Für die Beibehaltung der indirekten Kontingentierung haben sich vor allem Lexis, Bank-Archiv 6,310, Heymann, Reichsbank und Geldverkehr 16, Raudnitz, Bank-Archiv 6,311, und Feiler, Die Probleme der Bank-Enquete 18, ferner der dritte deutsche Bankiertag und die meisten Mitglieder der Bankenquetekommission – vor allem Riesser und Schinkel – ausgesprochen. Dagegen fordern die Beseitigung u. a. Jacoby, Die deutsche Zettelbankreform im Jahre 1891, 65, Helfferich, Finanzarchiv 13,520, Kaemmerer, Reichsbank und Geldumlauf 25, Landmann, Bank-Archiv 8,165, Bendixen, Bank-Archiv 9,67, ferner auch Wagner, Bank-Enquete-Verh. 1,47.

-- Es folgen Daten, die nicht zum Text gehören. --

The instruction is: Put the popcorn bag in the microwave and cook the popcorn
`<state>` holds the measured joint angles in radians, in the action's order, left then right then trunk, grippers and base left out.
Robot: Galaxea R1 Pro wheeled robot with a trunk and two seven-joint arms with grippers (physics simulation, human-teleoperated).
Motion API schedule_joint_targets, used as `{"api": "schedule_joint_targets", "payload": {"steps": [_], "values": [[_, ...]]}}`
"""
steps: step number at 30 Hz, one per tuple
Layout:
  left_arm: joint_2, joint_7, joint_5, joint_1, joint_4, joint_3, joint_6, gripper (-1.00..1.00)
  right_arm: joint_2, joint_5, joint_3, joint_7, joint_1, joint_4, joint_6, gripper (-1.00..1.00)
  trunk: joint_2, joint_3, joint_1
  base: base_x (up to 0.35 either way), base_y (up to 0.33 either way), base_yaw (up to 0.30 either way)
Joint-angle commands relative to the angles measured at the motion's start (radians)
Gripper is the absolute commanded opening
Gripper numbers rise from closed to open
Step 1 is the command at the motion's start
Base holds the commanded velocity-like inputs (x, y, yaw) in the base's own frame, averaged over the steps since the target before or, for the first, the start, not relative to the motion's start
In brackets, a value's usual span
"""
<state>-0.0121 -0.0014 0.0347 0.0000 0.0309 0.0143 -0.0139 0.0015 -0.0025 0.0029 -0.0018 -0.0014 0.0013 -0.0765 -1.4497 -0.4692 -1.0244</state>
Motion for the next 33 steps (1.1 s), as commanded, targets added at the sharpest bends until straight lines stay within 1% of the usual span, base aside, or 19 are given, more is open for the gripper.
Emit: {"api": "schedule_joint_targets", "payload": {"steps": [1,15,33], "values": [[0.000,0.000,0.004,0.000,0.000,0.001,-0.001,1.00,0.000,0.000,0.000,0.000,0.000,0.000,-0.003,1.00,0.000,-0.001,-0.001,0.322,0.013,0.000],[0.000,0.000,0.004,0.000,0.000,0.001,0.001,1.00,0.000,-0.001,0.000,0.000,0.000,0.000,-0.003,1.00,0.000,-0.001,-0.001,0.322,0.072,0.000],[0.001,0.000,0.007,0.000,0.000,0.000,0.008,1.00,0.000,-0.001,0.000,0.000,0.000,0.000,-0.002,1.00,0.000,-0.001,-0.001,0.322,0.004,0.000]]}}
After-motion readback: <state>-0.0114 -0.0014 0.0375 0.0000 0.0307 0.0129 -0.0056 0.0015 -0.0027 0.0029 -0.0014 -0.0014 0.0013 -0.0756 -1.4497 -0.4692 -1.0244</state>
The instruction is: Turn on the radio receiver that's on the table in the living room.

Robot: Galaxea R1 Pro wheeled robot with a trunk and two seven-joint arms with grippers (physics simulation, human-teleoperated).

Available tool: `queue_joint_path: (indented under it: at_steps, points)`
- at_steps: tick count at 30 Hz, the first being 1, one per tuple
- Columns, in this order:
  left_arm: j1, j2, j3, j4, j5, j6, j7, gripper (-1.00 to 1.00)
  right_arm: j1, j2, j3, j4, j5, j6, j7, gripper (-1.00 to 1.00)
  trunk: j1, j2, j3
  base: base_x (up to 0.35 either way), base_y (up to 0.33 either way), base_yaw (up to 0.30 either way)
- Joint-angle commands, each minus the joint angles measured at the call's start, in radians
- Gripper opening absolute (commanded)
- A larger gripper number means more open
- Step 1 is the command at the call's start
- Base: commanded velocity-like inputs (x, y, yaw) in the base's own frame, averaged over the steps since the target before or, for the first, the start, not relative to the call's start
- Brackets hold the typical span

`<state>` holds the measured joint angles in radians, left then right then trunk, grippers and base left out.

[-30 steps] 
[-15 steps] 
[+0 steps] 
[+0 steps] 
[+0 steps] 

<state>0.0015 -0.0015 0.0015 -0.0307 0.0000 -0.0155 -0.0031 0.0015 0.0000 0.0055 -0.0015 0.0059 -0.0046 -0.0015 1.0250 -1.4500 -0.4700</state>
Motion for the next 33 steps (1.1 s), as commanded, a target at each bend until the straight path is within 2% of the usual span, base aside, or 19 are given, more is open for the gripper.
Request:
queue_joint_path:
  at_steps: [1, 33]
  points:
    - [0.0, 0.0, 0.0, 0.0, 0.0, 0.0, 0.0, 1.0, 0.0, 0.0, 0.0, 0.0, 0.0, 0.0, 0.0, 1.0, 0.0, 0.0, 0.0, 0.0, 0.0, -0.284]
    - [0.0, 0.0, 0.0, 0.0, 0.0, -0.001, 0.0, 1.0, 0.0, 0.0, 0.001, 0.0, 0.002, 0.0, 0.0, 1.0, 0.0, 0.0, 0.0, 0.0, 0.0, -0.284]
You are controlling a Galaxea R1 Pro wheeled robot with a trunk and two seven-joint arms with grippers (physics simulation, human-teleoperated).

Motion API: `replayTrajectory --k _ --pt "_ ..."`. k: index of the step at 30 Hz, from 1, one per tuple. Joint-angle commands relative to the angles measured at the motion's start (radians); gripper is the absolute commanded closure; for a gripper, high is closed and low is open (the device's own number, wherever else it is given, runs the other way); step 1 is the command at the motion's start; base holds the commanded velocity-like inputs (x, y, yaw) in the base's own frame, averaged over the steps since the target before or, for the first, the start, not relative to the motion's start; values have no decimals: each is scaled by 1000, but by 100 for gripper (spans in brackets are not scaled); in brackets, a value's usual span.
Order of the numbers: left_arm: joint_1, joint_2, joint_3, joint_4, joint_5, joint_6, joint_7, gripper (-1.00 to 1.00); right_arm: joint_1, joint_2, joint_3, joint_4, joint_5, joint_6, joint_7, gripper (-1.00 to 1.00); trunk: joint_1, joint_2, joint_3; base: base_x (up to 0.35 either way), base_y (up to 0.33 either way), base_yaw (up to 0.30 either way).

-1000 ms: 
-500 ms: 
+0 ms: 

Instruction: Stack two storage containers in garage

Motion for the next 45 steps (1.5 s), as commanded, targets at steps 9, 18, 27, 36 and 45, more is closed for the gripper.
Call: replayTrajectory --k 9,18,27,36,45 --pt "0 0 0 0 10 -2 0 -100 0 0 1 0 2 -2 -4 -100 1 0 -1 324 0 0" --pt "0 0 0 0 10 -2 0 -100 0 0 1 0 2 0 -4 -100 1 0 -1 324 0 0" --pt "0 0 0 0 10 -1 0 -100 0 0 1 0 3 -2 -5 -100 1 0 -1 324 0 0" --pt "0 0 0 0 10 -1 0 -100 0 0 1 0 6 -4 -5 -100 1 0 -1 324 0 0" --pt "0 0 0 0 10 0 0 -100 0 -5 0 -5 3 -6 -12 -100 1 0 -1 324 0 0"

γ) Weitergehende Spezialisierung der Wochenausweise.

Für die Spezialisierung der einzelnen Posten der Wochenausweise ist die Verordnung betreffend die Vorschriften über die von den Notenbanken in der Jahresbilanz gesondert nachzuweisenden Aktiva und Passiva vom 15. Januar 1877 massgebend. Die dort vorgeschriebene Spezialisierung genügt aber den heutigen Anforderungen an die Publizität des Zentralbankbetriebes keinesfalls mehr. Seitdem Jahre 1909 gibt nun zwar die Reichsbank in ihren Wochenübersichten freiwillig ihren jeweiligen Geldbestand bekannt, und damit ist wenigstens ein „oft und viel beklagter Übelstand“ gehoben (vergl. Helfferich, Bank-Archiv 6,66). Nach wie vor scheidet aber die Reichsbank auf der Passiva-Seite die „sonstigen täglich fälligen Verbindlichkeiten“ nicht in die Regierungsdepositen und Privatdepositen. Eine solche Scheidung muss im Interesse der Publizität des Reichsbankbetriebes gefordert werden. Die Gründe, aus denen die Reichsbankleitung bisher sich dieser billigen, besonders aus kaufmännischen Kreisen wiederholt geforderten, Trennung widersetzt, sind nicht überzeugend.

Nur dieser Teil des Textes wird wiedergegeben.